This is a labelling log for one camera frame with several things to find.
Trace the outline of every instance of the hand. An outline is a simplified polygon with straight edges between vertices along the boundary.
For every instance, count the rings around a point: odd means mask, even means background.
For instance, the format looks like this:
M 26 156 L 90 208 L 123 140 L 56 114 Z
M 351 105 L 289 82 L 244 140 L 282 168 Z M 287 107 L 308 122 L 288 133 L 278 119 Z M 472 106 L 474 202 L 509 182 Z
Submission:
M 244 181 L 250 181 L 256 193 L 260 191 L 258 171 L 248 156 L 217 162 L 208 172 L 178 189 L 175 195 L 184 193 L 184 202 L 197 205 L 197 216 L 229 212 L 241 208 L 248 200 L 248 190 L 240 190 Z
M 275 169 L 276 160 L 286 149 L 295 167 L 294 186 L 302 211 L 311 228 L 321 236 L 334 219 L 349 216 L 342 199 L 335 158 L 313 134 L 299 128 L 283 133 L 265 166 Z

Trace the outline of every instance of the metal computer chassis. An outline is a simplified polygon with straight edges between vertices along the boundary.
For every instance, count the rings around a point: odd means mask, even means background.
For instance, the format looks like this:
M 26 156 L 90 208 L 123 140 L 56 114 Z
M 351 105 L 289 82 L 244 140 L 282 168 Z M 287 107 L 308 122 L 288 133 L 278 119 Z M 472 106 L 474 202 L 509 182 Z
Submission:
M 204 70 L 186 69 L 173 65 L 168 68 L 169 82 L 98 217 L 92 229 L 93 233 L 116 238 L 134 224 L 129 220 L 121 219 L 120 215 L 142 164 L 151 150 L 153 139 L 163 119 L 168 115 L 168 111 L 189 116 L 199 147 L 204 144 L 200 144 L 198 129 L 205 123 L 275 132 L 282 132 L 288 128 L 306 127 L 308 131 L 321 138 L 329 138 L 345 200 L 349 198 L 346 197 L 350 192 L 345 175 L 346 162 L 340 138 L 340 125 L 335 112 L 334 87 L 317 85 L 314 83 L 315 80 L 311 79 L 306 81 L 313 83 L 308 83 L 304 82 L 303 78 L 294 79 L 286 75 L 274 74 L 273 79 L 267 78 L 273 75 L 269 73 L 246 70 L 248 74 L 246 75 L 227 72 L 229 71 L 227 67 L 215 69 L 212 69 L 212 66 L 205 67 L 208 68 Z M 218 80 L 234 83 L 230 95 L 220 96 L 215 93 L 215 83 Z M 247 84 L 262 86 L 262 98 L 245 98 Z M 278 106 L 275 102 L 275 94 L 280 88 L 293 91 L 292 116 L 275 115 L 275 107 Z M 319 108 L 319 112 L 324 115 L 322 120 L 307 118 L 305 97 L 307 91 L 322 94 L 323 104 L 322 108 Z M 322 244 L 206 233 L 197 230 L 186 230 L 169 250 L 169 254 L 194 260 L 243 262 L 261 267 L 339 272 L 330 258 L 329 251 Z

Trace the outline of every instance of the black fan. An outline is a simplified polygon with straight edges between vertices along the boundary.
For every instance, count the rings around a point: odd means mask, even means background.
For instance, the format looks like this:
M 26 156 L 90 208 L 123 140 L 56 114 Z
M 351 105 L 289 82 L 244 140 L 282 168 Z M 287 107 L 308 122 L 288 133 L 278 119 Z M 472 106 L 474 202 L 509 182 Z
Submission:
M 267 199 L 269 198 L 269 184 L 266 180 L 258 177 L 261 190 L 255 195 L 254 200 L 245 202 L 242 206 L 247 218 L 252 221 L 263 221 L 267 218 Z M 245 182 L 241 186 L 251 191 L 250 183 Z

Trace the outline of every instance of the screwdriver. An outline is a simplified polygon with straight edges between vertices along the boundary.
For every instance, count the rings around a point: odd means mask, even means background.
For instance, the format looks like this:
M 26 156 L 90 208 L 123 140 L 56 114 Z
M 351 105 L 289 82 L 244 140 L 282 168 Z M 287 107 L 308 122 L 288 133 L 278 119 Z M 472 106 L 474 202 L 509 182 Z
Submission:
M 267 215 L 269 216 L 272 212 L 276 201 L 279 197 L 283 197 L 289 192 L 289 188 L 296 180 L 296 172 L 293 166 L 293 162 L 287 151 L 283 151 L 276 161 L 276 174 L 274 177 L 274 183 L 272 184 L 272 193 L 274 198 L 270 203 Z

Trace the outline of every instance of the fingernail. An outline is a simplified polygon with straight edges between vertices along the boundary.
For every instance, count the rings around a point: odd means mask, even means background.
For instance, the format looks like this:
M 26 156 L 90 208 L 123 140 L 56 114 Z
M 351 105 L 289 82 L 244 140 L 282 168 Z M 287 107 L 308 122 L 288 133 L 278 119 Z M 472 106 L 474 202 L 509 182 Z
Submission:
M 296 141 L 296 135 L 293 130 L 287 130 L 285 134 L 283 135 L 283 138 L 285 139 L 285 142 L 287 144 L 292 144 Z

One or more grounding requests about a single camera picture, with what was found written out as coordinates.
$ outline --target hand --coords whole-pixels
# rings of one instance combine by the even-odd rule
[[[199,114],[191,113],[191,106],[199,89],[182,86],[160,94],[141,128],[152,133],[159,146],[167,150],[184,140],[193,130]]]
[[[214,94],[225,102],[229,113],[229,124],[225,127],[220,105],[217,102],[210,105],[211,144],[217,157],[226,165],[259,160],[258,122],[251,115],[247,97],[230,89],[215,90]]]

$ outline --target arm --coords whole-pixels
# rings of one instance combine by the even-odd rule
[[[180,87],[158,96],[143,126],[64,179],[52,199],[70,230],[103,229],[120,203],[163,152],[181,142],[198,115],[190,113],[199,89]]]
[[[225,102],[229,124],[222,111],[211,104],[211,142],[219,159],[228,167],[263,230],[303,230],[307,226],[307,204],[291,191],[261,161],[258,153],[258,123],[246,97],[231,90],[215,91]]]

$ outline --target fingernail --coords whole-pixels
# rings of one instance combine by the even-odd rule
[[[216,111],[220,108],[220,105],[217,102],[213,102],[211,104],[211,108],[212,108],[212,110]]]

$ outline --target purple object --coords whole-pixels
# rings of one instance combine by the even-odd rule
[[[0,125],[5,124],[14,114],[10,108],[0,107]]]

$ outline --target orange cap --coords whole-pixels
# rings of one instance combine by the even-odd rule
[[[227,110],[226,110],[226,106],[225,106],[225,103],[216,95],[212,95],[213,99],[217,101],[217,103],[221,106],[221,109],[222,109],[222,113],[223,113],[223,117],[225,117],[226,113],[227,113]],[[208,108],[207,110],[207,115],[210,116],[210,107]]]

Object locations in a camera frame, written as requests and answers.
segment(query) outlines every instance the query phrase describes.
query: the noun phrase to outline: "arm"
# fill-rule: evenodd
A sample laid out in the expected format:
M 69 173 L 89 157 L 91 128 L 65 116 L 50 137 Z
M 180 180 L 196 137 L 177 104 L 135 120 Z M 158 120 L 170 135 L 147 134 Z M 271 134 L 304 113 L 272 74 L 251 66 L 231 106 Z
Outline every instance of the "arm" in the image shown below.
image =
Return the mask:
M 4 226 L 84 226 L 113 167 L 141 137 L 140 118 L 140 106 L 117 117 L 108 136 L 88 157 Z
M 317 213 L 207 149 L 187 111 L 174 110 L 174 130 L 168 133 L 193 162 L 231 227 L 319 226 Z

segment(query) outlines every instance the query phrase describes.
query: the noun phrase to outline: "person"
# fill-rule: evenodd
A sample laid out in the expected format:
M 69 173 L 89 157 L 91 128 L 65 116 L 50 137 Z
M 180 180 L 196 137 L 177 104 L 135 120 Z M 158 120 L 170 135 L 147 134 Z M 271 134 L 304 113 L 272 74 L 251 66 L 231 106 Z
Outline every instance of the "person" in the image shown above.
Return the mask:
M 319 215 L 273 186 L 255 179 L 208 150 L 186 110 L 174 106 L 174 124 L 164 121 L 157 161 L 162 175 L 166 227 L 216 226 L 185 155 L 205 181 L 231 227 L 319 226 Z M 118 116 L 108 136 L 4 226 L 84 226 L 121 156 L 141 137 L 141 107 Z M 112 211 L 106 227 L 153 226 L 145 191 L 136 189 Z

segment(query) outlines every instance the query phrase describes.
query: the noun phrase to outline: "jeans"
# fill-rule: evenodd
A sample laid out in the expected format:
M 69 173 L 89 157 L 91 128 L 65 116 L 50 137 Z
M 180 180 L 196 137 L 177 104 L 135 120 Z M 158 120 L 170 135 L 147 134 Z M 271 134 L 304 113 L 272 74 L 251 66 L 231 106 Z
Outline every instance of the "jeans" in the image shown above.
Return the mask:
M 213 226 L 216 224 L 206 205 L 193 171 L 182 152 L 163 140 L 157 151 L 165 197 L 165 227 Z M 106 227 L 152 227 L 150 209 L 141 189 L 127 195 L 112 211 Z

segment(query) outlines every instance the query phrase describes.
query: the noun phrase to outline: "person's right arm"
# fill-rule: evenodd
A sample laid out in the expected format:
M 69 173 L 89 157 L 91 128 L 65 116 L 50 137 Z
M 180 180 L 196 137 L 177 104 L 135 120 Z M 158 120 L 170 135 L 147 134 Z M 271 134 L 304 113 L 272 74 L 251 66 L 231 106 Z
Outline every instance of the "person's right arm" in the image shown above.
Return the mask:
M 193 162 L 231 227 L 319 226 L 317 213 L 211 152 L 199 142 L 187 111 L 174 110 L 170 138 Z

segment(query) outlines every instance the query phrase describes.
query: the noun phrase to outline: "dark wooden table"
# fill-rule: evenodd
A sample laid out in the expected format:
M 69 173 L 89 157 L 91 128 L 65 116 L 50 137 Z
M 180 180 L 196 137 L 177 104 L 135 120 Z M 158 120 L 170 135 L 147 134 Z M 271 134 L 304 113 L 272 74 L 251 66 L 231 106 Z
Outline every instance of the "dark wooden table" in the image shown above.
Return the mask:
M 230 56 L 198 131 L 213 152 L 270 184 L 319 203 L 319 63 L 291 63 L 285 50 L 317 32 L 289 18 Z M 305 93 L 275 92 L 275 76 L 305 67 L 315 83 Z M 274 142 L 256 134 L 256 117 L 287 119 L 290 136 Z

What this task involves:
Filter the records for the word "written" and show every line that has it.

Result:
One or more grounding requests about a single camera picture, with what was found written out as coordinates.
Object locations in a camera frame, written as requests and answers.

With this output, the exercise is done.